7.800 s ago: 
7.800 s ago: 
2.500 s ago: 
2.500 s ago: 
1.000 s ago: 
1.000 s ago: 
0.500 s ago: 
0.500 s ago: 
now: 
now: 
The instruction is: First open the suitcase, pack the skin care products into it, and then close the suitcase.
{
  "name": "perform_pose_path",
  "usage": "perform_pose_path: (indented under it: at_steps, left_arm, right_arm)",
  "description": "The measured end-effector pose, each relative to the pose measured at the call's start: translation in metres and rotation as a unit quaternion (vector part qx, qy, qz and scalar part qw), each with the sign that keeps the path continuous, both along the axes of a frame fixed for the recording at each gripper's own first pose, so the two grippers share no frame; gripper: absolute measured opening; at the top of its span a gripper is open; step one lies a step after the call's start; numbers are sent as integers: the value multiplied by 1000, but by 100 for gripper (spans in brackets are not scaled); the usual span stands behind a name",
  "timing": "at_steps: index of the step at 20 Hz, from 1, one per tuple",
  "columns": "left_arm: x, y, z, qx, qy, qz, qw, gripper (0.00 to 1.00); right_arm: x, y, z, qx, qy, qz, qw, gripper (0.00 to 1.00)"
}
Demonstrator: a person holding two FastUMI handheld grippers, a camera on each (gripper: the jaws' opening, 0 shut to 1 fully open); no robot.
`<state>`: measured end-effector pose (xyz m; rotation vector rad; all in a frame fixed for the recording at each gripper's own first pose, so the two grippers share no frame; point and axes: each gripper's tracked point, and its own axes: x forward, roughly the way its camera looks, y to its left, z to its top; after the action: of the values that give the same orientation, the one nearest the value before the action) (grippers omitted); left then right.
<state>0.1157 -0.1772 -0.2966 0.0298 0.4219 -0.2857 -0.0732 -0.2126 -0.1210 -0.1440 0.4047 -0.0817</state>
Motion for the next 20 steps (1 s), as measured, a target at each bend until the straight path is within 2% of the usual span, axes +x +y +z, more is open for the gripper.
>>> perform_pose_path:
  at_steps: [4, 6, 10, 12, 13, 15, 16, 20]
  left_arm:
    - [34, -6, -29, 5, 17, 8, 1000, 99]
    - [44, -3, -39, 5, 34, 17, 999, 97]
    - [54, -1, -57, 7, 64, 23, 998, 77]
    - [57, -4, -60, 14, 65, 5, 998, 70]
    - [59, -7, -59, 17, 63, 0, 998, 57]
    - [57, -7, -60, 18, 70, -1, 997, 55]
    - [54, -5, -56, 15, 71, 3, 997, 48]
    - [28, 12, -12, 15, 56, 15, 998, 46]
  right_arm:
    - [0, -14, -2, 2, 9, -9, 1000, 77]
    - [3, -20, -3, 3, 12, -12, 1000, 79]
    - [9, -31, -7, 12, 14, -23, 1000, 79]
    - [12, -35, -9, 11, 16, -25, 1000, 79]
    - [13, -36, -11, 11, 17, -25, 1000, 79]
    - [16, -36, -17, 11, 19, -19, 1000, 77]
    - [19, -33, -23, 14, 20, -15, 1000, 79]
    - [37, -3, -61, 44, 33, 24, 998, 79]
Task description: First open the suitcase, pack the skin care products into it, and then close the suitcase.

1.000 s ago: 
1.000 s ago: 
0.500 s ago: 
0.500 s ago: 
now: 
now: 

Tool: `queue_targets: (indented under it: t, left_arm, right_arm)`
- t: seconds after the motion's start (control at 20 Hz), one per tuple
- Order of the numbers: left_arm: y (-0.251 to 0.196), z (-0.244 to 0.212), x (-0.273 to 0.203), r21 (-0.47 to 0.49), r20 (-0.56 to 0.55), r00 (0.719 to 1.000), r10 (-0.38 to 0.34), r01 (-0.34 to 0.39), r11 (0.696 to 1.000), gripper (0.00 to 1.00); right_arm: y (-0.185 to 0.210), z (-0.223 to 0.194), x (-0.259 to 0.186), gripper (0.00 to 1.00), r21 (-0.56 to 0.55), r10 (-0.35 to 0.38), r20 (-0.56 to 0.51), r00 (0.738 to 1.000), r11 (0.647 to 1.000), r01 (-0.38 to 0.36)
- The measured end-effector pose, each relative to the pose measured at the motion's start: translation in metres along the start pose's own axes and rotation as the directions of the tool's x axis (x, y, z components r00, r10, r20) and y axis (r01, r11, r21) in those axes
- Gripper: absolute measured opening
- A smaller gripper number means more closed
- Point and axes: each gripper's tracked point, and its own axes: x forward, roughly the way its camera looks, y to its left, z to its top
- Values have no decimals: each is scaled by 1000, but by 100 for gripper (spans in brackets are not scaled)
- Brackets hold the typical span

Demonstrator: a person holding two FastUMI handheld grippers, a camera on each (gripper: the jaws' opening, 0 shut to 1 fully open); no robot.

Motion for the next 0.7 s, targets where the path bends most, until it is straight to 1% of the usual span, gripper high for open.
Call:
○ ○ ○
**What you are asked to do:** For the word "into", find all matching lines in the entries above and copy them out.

**Task solution:**
The instruction is: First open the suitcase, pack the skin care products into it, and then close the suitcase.
Task description: First open the suitcase, pack the skin care products into it, and then close the suitcase.

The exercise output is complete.